Del Rey’s second full-length album made strides over her debut Born to Die (and the Paradise EP) in terms of being a bit more consistent, especially from a production standpoint. This is more rock-oriented than her debut. However, the songwriting sometimes falters, or just comes up short, which still makes this seem like a good EP padded out to album length. The best songs are “West Coast” and “Brooklyn Baby.” Lou Reed was supposed to provide guest vocals on the latter, but he passed away before he could record them. A year earlier, she released the song “Young and Beautiful” on the soundtrack to The Great Gatsby, which is more in line with the style of most of her best songs.
Jim O’Rourke has defied expectations his entire career. His pop albums (Eureka, Halfway to a Threeway, Insignificance, and The Visitor), efforts as a producer, and stint in Sonic Youth garnered him the most attention. But he stepped away from the limelight and moved to Japan — get the entire back story in the excellent article “Eureka” in Uncut (July 2015). Simple Songs is another pop album, steeped in 1970s prog rock but done up the O’Rourke way. The music is incredibly intricate. Hardly a second goes by without some sort of shift in meter, instrumentation, lyrical focus…something. Yet O’Rourke never makes the music self-consciously weird. He always keeps the music immediate and catchy. In a way, this album is a kind of tribute to the music of his formative years. Though rather than fawning reenactments, he treat the project with unwavering determination, as if he has to earn the right to indulge his favorite pop-rock idioms by putting extra effort into the production. Lyrically, he is back again with veiled and not-so-veiled misanthropic rants. But these are not really mean spirited so much as they are a device to draw in the audience and build a rapport. Much like trading insults to forge a friendship, O’Rourke alludes to the baseness of humanity, throwing himself in with that ignoble lot too. While I never formally met O’Rourke, many years ago I was at a concert festival where he played bass in a band and then he stood next to me during Borbetomagus‘ set. Unlike one of his band members, who played the role of arrogant star, O’Rourke seemed like a perfectly normal guy. That same normal but talented guy comes through on this record.

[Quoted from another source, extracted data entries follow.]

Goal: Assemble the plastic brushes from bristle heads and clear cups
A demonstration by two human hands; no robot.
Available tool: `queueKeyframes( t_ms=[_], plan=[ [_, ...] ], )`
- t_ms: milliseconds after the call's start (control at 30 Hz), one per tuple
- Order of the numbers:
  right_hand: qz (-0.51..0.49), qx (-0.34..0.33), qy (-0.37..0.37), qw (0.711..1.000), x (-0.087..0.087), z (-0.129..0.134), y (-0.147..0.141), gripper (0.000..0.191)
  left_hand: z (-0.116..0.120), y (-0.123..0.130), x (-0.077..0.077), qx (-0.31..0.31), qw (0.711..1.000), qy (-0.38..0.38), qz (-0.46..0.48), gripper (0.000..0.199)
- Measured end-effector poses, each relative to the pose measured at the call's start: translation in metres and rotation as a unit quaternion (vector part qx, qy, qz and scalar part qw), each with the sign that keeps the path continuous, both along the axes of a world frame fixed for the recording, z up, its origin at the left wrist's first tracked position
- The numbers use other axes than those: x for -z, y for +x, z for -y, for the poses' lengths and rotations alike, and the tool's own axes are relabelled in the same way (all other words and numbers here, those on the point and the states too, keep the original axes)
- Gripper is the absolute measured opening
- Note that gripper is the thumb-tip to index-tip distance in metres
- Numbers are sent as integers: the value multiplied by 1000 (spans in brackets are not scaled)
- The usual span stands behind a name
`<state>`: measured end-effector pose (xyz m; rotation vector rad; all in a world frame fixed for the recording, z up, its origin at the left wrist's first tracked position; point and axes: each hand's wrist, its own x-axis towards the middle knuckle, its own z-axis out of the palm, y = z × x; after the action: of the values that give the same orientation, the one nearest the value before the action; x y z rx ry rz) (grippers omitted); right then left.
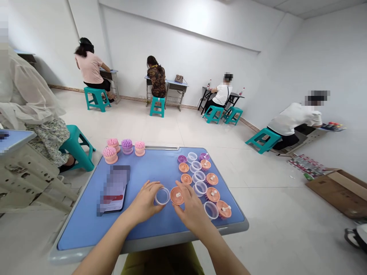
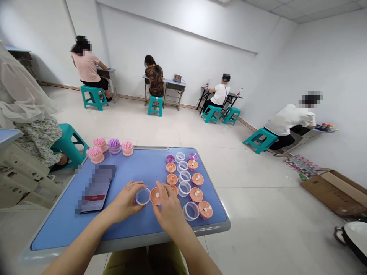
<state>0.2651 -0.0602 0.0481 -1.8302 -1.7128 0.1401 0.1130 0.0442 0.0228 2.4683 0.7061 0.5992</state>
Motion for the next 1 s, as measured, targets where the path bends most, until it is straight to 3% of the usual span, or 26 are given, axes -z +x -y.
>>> queueKeyframes(
  t_ms=[167, 433, 633, 867, 1000],
  plan=[
    [-20, -9, 19, 1000, 0, -2, -3, 58, 2, -2, -8, -6, 999, -28, 45, 39],
    [-106, 50, 67, 991, 1, -4, -4, 60, 8, -5, -25, 1, 988, -138, 72, 35],
    [-117, 27, 50, 991, -7, -4, -2, 47, 9, -5, -32, 19, 981, -164, 102, 32],
    [-123, 9, 27, 992, -13, -1, -1, 55, 7, -8, -27, 40, 974, -200, 102, 43],
    [-115, 22, 6, 993, -17, -1, 2, 50, 5, -8, -23, 35, 976, -194, 95, 49]
  ],
)
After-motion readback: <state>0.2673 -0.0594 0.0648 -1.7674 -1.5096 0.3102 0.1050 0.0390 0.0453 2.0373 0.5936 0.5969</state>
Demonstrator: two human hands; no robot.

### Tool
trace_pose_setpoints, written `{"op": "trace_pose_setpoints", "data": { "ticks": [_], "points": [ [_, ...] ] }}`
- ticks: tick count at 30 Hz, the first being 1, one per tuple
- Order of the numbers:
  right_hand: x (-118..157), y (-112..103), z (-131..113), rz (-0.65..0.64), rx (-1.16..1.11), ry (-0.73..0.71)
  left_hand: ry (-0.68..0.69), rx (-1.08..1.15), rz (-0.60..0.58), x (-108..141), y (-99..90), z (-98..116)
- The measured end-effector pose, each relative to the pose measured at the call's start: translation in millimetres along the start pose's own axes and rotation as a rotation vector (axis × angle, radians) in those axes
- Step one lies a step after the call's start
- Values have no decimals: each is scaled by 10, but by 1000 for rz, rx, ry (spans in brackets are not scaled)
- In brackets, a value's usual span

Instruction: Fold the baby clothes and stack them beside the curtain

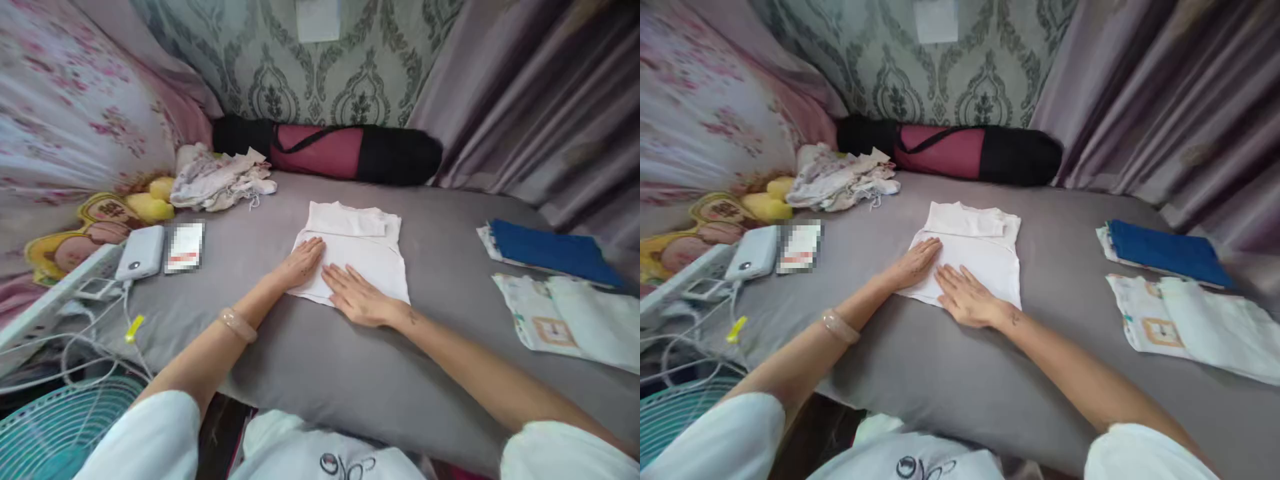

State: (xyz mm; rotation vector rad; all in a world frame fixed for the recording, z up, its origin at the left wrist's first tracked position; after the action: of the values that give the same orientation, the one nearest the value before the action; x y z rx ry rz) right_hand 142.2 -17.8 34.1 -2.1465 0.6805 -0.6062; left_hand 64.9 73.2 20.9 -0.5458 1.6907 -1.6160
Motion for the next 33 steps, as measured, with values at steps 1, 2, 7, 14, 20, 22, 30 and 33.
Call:
{"op": "trace_pose_setpoints", "data": {
  "ticks": [1,2,7,14,20,22,30,33],
  "points": [
    [94,65,-81,-19,-34,-13,-5,5,8,2,-1,-4],
    [185,123,-164,-36,-74,-29,-9,10,13,4,-1,-9],
    [453,146,-467,-101,-365,-148,-21,23,-12,-47,-19,-15],
    [250,-880,526,530,-218,-18,-66,-5,53,-334,-131,277],
    [246,-537,897,275,87,63,-34,-125,-142,-140,62,378],
    [359,-396,796,224,109,42,-22,-144,-158,-10,43,303],
    [861,-75,324,134,61,-52,6,-98,-292,453,-55,108],
    [1044,-8,186,145,23,-71,-2,-90,-316,636,-108,89]
  ]
}}
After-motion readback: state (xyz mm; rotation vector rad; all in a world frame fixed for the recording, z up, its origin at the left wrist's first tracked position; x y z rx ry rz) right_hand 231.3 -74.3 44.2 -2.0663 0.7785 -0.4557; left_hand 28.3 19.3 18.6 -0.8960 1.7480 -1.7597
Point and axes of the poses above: each hand's wrist, its own x-axis away from the middle knuckle, its own y-axis out of the palm, z = x × y, the point moved 10 cm from there along -x, towards the middle knuckle, and after that the axes turned 13 degrees about -x, right-handed, at the moved point
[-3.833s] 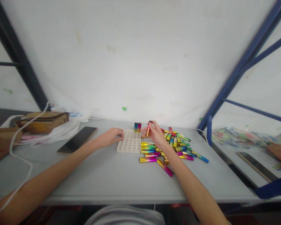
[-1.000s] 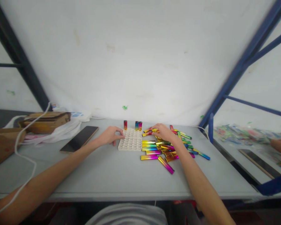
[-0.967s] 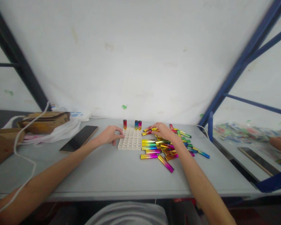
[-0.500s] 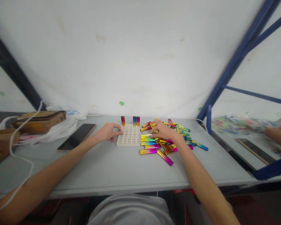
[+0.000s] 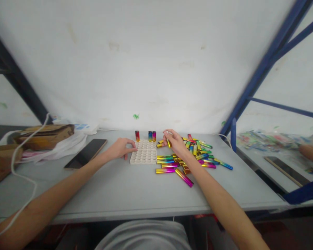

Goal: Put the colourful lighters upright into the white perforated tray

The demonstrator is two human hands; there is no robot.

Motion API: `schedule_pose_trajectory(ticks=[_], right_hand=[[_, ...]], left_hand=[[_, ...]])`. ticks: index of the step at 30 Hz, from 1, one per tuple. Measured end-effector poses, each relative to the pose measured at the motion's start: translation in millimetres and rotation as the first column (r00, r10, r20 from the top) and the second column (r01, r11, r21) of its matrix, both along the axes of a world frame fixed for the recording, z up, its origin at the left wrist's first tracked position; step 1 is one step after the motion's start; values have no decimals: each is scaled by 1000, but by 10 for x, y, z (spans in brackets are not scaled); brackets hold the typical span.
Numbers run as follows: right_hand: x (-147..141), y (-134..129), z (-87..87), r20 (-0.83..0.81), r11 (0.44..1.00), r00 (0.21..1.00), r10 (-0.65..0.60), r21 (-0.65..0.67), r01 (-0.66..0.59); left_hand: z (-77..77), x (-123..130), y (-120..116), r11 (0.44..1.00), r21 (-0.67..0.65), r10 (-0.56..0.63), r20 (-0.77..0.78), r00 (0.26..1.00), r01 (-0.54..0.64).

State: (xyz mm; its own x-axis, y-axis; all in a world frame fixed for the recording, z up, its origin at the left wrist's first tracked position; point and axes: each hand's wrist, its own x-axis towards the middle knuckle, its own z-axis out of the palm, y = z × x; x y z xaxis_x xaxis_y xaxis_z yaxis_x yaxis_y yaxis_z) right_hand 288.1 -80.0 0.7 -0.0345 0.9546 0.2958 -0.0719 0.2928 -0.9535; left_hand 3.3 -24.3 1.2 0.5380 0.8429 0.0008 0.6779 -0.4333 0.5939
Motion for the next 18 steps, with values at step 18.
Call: schedule_pose_trajectory(ticks=[18], right_hand=[[-282,4,-207,560,967,789,-251,177,182]], left_hand=[[36,0,-26,1000,-2,-2,-8,1000,2]])
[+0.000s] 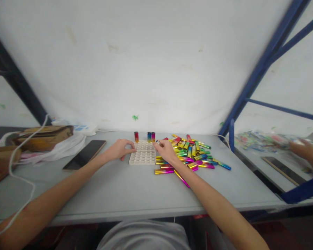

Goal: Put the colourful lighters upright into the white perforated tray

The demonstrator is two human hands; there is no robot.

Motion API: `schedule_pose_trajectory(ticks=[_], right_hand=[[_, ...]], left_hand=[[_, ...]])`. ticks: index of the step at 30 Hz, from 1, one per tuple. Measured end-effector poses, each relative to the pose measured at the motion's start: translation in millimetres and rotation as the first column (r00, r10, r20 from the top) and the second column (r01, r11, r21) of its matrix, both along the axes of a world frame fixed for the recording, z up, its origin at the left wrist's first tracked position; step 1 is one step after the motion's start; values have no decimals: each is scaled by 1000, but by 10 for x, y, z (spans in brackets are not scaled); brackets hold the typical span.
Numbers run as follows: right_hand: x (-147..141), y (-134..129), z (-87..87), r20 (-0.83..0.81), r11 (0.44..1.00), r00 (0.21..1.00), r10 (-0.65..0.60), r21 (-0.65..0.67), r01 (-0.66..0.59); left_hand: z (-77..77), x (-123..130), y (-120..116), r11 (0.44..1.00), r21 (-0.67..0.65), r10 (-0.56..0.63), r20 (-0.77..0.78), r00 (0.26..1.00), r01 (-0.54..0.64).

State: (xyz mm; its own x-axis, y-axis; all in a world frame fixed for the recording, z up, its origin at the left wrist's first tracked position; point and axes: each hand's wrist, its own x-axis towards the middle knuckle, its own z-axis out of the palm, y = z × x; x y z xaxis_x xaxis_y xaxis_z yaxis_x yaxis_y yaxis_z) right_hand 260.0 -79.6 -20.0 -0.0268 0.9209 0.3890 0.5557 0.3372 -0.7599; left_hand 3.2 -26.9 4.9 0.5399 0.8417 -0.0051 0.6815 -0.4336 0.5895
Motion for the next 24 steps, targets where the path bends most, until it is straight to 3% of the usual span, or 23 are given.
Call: schedule_pose_trajectory(ticks=[7,15,21,24], right_hand=[[-6,6,-18,32,999,999,27,37,-28],[14,-1,-6,73,999,997,34,23,-36],[12,-56,264,144,972,962,231,-6,-233],[-46,62,436,344,949,909,234,123,-291]], left_hand=[[-53,-11,53,996,83,-16,-23,1000,18],[-33,-12,29,997,67,-26,-14,1000,27],[-42,-9,26,999,33,-37,12,999,37],[-66,-17,37,998,36,-53,30,998,52]])
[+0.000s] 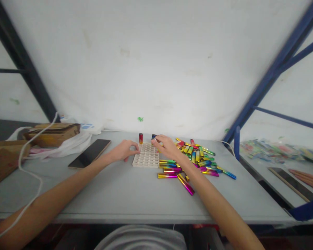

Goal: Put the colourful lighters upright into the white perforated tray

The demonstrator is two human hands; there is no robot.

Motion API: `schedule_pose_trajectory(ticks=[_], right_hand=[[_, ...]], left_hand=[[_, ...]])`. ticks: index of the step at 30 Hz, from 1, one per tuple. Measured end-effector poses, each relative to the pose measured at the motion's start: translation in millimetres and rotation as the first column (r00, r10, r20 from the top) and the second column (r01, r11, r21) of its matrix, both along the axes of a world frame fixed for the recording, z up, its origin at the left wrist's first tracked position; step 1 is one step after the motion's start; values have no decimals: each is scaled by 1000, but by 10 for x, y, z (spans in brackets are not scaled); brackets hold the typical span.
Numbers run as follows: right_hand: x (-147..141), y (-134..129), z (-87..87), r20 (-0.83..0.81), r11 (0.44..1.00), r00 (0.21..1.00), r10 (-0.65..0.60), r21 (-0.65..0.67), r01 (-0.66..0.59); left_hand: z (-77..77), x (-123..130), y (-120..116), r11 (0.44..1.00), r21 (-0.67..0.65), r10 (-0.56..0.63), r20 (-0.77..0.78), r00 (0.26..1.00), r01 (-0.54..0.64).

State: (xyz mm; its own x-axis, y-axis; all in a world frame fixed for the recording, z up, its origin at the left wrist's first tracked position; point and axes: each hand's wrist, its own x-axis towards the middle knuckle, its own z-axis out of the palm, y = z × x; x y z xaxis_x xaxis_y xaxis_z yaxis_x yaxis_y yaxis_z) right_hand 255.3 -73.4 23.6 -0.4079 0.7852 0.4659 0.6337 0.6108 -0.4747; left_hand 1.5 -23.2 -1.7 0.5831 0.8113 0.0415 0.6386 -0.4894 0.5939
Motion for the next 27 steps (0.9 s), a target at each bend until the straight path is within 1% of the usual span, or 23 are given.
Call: schedule_pose_trajectory(ticks=[2,3,5,8,11,14,20,24,26,27], right_hand=[[-68,147,83,98,991,995,1,134,-14],[-107,234,112,129,987,992,-1,161,-20],[-186,415,144,158,987,987,-6,160,-19],[-275,655,136,173,990,985,-6,138,-18],[-309,808,96,246,996,969,36,70,-55],[-289,880,79,327,998,943,66,-12,-65],[-260,967,128,348,984,924,155,-133,-115],[-338,1017,126,368,982,925,96,-185,-28],[-316,1002,153,355,979,931,84,-201,-11],[-266,977,179,323,980,943,81,-199,-16]], left_hand=[[-11,-5,3,1000,4,-5,7,1000,5],[-13,-5,2,1000,6,-4,6,1000,4],[-11,-3,-4,1000,9,4,-4,1000,-4],[5,6,-22,1000,13,12,-30,999,-12],[21,18,-39,1000,16,15,-41,999,-14],[19,23,-42,1000,21,21,-49,999,-20],[-2,19,-28,1000,18,15,-29,999,-15],[26,22,-44,1000,-2,23,-30,999,-23],[37,22,-50,1000,-8,23,-27,999,-23],[40,22,-51,1000,-9,21,-26,999,-21]])
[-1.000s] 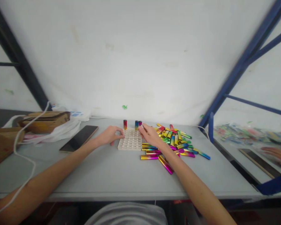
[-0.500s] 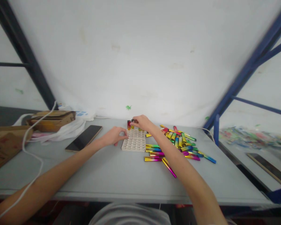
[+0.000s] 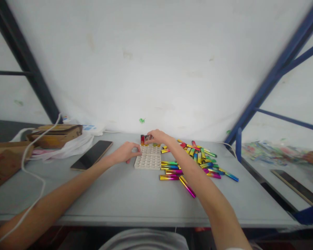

Maybe Simple Songs won’t be for everyone. It is pop/rock music, but of a kind of introverted kind. But chances are anyone inclined to like this at all will love it.
The first CAN album to be recorded with high-fidelity 16-track studio equipment, Landed is mostly a glossier take on the same basic format as its predecessor Soon Over Babaluma. There is a professional slickness in place of the usual relentless ingenuity. Not a bad record at all, but still a sign that the band’s best days were mostly behind them.
!!!Here Are the Sonics!!! is the quintessential garage rock album. The Sonics’ songs touch on such divine subjects as fast cars, dance steps, and cruel women. The lyrics are wonderfully forgettable and !!!Here Are the Sonics!!! gets by through sheer force of will. It’s actually best that the songs just give way to the frenzied power of the band. Nuance wasn’t even remotely the point of The Sonics.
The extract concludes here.